Orbital anomalies are often associated with “A” and “V” patterns. There is a frequent occurrence of “A” pattern esotropia accompanied by inferior oblique underaction in patients with upslanting palpebral fissures and an association of “V” pattern exotropia with inferior oblique muscle overaction.¹⁴ In patients with downslanting palpebral fissures the opposite occurs. There is also a very high incidence of “A” and “V” patterns in patients with craniofacial syndromes^15,¹⁶ (Fig. 80.6). Recently Clark and co-workers and Demer have attributed some cases of “A” and “V” patterns to orbital pulley heterotopia or laxity.^17,¹⁸ This is an evolving concept with no good data as to the frequency that pulley issues are at fault.

Fig. 80.6 Craniofacial anomaly with associated pattern: Crouzon’s syndrome (see Chapter 28). This boy shows the classic “V” pattern seen in Crouzon’s syndrome. There is overelevation and underdepression of each eye in adduction.

(Photo courtesy of Ken K. Nischal FRCOphth.)

Iatrogenic

An “A” or “V” pattern may develop as a result of prior strabismus surgery. This can result from an overcorrection from prior treatment of “A” or “V pattern strabismus.

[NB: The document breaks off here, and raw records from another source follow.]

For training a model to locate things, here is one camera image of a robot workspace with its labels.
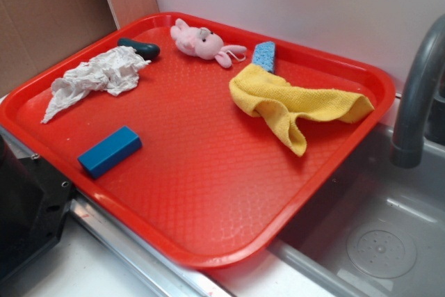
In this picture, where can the grey faucet spout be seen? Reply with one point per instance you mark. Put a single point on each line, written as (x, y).
(420, 113)

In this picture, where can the red plastic tray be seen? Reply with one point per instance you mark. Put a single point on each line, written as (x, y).
(211, 185)

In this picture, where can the pink plush bunny toy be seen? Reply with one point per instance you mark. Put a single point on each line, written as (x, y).
(205, 44)

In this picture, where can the dark green curved object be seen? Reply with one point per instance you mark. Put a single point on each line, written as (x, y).
(147, 51)

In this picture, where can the blue sponge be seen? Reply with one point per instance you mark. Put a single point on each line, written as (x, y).
(264, 56)

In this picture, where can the yellow microfibre cloth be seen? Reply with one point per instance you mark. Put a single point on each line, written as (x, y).
(260, 94)

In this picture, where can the crumpled white paper towel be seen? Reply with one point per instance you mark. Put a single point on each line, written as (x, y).
(114, 72)

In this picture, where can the grey plastic sink basin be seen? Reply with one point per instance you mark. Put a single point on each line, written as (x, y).
(373, 229)

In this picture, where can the blue rectangular block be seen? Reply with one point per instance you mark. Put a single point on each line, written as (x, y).
(109, 152)

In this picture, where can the brown cardboard panel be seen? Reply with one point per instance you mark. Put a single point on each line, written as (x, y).
(37, 34)

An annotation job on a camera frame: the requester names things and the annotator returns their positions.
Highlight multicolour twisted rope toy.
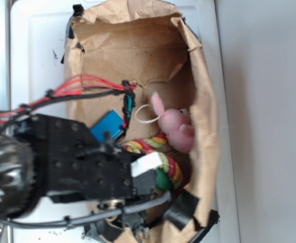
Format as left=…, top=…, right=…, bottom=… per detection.
left=122, top=132, right=187, bottom=196

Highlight blue rectangular block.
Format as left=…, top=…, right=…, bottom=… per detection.
left=90, top=110, right=123, bottom=142

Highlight grey braided cable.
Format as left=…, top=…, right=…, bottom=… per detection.
left=6, top=191, right=173, bottom=230

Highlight red wire bundle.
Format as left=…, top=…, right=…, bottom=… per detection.
left=0, top=73, right=137, bottom=130

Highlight brown paper bag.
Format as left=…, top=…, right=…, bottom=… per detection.
left=64, top=1, right=220, bottom=242

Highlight green wooden wedge block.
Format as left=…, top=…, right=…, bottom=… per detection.
left=156, top=168, right=173, bottom=191

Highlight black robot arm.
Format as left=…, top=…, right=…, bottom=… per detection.
left=0, top=114, right=171, bottom=233

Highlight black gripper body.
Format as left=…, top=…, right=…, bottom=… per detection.
left=92, top=194, right=157, bottom=239

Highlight pink plush bunny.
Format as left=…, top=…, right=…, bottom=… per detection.
left=135, top=91, right=195, bottom=154

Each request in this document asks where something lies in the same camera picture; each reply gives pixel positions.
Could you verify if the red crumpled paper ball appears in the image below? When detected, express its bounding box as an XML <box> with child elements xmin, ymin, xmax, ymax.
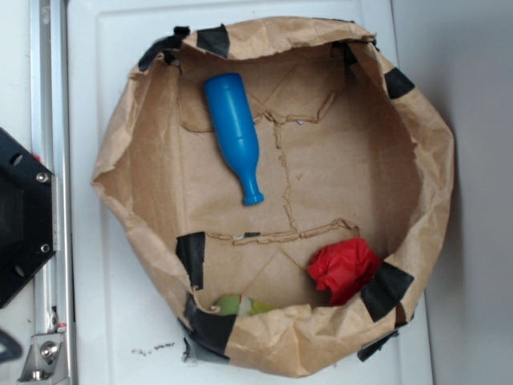
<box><xmin>307</xmin><ymin>237</ymin><xmax>382</xmax><ymax>306</ymax></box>

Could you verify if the brown paper bag bin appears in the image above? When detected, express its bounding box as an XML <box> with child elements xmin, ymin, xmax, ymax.
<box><xmin>92</xmin><ymin>17</ymin><xmax>454</xmax><ymax>377</ymax></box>

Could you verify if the aluminium extrusion rail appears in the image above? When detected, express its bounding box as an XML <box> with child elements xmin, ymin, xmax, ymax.
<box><xmin>29</xmin><ymin>1</ymin><xmax>79</xmax><ymax>384</ymax></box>

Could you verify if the metal corner bracket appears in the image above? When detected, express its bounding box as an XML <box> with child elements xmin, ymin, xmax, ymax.
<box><xmin>17</xmin><ymin>333</ymin><xmax>70</xmax><ymax>385</ymax></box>

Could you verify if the blue plastic bottle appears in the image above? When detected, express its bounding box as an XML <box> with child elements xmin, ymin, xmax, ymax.
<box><xmin>204</xmin><ymin>73</ymin><xmax>265</xmax><ymax>205</ymax></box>

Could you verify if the green and white object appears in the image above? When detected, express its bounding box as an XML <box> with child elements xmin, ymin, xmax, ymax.
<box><xmin>216</xmin><ymin>294</ymin><xmax>276</xmax><ymax>317</ymax></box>

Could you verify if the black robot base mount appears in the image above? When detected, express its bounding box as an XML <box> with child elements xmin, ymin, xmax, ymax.
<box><xmin>1</xmin><ymin>130</ymin><xmax>55</xmax><ymax>308</ymax></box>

On occasion, a marked “Y” pattern can occur in the form of the anti-elevation syndrome after anterior transposition of the inferior oblique muscles ¹⁹ (Fig. 80.7). Also, an “A” pattern frequently occurs following large bilateral recessions of the inferior oblique muscles, commonly in thyroid eye disease. This occurs from a loss of the adducting effect of the inferior rectus muscles in downgaze secondary to surgical weakening, and by an increase in innervation to the yoke superior oblique muscles.²⁰

Fig. 80.7 The antielevation syndrome. This boy has a large V-pattern after previously undergoing inferior oblique anterior transposition bilaterally to treat DVD. What looks like residual inferior oblique overaction is actually a result of fixation duress to the abducting eye on attempted elevation, due to the anti-elevating property of the transposed inferior oblique muscle. This drives the adducting eye superiorly and mimics contralateral inferior oblique overaction.

Horizontal rectus muscles

Urist felt overaction or underaction of the horizontal rectus muscles were responsible for “A” and “V” patterns ^4,⁵ and that the medial rectus muscles were more active in downgaze and the lateral rectus muscles were more active in upgaze. His surgical recommendations involved weakening the offending muscles. Although this theory is less compelling than others, it may explain the occurrence of some cases of “A” or “V” pattern where there is no other apparent cause. It can also explain the small decrease in “V” pattern observed after bilateral medial rectus recessions.